[What this task involves] Please give back only the lines below from the one containing "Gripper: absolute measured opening" to the one containing "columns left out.", each repeated word for word, both ends included.

[Raw data]
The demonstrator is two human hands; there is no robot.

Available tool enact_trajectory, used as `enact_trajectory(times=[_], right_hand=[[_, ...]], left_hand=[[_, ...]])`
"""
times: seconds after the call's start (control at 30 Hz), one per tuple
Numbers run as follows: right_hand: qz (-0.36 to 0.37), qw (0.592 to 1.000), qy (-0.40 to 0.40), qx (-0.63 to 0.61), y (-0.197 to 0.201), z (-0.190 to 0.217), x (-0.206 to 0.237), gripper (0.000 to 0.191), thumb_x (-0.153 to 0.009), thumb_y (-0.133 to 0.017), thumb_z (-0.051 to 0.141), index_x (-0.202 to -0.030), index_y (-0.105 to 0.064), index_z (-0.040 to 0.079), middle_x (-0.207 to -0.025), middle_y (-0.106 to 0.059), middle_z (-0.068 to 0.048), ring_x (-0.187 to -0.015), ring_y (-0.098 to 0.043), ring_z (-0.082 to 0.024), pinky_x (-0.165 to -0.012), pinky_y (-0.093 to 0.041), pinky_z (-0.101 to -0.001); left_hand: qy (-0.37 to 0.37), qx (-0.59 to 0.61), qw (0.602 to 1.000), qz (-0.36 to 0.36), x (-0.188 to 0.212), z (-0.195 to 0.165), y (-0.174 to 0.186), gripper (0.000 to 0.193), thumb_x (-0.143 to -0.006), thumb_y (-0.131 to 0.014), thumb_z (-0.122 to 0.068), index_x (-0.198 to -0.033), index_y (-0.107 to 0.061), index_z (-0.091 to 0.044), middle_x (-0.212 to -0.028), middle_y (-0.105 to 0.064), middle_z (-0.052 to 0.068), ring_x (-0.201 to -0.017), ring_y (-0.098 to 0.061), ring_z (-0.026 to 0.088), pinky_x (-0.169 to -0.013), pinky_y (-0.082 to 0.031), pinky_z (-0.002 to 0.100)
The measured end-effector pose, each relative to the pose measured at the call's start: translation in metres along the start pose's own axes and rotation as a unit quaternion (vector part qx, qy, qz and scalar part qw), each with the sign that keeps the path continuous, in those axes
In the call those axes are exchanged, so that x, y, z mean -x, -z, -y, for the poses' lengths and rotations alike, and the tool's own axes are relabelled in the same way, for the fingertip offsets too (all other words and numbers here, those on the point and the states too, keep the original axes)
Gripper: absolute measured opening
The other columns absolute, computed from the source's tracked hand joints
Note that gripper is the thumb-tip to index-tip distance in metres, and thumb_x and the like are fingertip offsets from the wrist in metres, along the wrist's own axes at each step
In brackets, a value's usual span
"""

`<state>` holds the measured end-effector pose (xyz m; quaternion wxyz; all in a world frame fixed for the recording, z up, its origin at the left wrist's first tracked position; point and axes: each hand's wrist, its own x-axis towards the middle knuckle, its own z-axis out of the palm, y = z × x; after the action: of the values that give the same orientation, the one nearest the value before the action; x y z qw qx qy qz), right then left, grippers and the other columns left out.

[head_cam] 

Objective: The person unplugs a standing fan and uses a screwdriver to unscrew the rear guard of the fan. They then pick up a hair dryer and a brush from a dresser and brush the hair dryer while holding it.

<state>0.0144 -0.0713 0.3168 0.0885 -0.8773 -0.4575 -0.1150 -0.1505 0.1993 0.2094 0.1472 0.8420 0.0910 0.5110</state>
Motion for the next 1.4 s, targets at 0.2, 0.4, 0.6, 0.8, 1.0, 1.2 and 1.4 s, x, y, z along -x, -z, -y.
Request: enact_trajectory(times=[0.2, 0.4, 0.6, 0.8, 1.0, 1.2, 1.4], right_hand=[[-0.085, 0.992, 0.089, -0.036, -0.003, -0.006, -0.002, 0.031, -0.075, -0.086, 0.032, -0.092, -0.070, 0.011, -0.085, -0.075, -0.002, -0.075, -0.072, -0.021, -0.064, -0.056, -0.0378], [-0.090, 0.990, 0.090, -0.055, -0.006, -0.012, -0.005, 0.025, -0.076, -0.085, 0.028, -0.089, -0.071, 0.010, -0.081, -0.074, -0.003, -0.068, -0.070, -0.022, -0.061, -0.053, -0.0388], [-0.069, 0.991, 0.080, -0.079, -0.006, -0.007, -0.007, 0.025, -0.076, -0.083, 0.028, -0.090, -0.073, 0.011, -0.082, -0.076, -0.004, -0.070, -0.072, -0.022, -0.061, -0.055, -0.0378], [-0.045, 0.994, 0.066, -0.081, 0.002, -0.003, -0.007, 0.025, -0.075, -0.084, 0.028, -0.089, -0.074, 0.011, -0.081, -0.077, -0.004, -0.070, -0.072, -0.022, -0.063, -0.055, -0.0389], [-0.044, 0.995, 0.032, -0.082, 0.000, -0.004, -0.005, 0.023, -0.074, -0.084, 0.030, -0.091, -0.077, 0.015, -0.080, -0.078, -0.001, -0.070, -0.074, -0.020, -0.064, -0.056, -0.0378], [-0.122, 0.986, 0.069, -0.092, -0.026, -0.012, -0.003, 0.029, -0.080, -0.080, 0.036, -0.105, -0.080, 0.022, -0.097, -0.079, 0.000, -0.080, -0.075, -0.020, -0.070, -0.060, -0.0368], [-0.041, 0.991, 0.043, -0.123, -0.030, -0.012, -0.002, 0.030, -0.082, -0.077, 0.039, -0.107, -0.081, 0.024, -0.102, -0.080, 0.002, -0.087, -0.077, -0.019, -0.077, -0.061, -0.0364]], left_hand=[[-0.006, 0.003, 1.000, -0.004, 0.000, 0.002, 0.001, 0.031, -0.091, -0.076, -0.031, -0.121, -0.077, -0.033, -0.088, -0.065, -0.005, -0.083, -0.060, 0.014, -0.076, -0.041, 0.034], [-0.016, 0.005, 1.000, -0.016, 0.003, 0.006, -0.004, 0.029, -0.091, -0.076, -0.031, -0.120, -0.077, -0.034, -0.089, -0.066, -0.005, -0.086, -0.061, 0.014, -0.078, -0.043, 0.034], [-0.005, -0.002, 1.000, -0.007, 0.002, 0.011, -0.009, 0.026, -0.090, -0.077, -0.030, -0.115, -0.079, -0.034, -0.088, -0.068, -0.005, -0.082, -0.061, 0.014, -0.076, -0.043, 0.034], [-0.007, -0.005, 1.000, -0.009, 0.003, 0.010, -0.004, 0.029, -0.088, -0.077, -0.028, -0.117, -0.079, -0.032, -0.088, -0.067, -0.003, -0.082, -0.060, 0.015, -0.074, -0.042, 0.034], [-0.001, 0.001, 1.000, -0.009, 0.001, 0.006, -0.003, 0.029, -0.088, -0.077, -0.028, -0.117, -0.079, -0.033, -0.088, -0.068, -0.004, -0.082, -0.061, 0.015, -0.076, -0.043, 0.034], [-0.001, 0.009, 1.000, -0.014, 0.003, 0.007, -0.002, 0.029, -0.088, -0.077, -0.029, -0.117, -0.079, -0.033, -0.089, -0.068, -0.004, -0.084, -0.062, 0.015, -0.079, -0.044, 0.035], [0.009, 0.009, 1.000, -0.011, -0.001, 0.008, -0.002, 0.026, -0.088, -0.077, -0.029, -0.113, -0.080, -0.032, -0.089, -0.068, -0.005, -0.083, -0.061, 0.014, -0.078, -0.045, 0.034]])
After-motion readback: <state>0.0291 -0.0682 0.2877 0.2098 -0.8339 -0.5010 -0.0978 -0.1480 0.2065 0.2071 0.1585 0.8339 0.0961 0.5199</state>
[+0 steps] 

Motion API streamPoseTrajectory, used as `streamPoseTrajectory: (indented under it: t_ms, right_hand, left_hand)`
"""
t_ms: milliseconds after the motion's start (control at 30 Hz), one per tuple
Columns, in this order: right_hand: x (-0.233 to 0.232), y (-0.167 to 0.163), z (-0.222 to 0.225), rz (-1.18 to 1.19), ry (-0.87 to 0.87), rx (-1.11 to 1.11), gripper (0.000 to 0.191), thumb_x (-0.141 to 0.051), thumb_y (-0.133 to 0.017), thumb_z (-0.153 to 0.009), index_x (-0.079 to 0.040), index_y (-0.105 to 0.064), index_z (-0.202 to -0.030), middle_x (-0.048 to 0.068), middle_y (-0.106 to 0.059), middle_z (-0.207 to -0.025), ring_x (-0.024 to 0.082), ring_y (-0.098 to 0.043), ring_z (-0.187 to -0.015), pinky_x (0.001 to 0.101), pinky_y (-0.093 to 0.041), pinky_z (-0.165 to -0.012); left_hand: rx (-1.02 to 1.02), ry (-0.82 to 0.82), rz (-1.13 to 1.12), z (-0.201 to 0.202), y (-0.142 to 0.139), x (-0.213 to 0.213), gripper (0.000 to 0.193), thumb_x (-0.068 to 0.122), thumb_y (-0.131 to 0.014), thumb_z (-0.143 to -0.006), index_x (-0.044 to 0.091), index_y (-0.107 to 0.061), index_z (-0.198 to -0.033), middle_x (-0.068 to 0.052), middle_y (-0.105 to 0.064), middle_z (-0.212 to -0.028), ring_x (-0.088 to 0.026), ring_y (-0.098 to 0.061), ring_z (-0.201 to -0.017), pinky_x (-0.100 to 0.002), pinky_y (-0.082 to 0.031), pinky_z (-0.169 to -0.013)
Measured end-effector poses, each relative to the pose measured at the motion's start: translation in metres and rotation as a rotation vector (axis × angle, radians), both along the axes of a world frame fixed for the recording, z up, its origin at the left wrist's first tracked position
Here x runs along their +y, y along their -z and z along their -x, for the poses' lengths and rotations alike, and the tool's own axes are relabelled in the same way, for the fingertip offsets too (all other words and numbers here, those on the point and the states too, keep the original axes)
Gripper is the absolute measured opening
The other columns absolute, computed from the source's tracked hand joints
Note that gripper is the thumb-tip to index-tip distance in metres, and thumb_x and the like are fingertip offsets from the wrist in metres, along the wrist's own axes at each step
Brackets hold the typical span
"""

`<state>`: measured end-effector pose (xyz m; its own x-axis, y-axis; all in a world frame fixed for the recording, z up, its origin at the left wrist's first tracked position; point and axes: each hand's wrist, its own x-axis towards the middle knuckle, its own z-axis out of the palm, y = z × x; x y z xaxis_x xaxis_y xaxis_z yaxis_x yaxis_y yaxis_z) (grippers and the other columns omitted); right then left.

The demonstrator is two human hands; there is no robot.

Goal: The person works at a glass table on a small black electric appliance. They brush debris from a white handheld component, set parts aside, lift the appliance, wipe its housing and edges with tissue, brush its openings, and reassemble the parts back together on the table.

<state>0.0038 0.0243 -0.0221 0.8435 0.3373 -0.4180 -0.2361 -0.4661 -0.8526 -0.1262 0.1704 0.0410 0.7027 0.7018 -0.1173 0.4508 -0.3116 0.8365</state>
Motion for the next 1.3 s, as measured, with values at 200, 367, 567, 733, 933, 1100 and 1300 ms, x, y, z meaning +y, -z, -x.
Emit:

[Task response]
Gripper: absolute measured opening
The other columns absolute, computed from the source's tracked hand joints
Note that gripper is the thumb-tip to index-tip distance in metres, and thumb_x and the like are fingertip offsets from the wrist in metres, along the wrist's own axes at each step
In brackets, a value's usual span
"""

`<state>` holds the measured end-effector pose (xyz m; quaternion wxyz; all in a world frame fixed for the recording, z up, its origin at the left wrist's first tracked position; point and axes: each hand's wrist, its own x-axis towards the middle knuckle, its own z-axis out of the palm, y = z × x; after the action: of the values that give the same orientation, the one nearest the value before the action; x y z qw qx qy qz), right then left, grippers and the other columns left out.

What this exercise required has been given in full.